What you have to do ▸ Beginning with the opening line, set down each line of the material below exactly, stopping once the line with "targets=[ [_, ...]" is done.

* * * * * * *

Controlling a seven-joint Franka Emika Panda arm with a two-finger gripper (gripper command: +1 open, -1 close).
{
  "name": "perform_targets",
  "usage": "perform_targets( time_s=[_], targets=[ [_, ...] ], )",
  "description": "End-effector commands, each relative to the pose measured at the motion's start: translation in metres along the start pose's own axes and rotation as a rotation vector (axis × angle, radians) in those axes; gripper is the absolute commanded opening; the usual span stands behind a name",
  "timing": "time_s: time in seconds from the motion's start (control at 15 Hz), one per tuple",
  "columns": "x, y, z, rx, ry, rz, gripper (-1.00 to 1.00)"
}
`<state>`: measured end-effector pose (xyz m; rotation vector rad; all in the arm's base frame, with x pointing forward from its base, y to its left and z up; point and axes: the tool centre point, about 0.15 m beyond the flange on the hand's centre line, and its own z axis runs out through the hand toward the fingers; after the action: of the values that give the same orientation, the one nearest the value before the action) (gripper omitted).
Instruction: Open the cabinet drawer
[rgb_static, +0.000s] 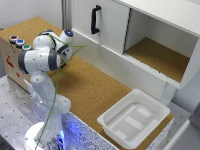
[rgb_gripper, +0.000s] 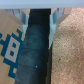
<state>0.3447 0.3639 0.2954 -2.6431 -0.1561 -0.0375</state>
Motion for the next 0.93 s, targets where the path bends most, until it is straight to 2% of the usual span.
perform_targets(
  time_s=[0.0,0.87],
  targets=[
    [-0.022,0.032,0.004,0.043,0.005,0.026,-1.00],
    [-0.042,0.139,-0.034,-0.001,-0.007,0.069,-1.00]
  ],
)
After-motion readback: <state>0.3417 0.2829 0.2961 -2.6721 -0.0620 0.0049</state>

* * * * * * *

The completed task ▸
Controlling a seven-joint Franka Emika Panda arm with a two-finger gripper (gripper command: +1 open, -1 close).
{
  "name": "perform_targets",
  "usage": "perform_targets( time_s=[_], targets=[ [_, ...] ], )",

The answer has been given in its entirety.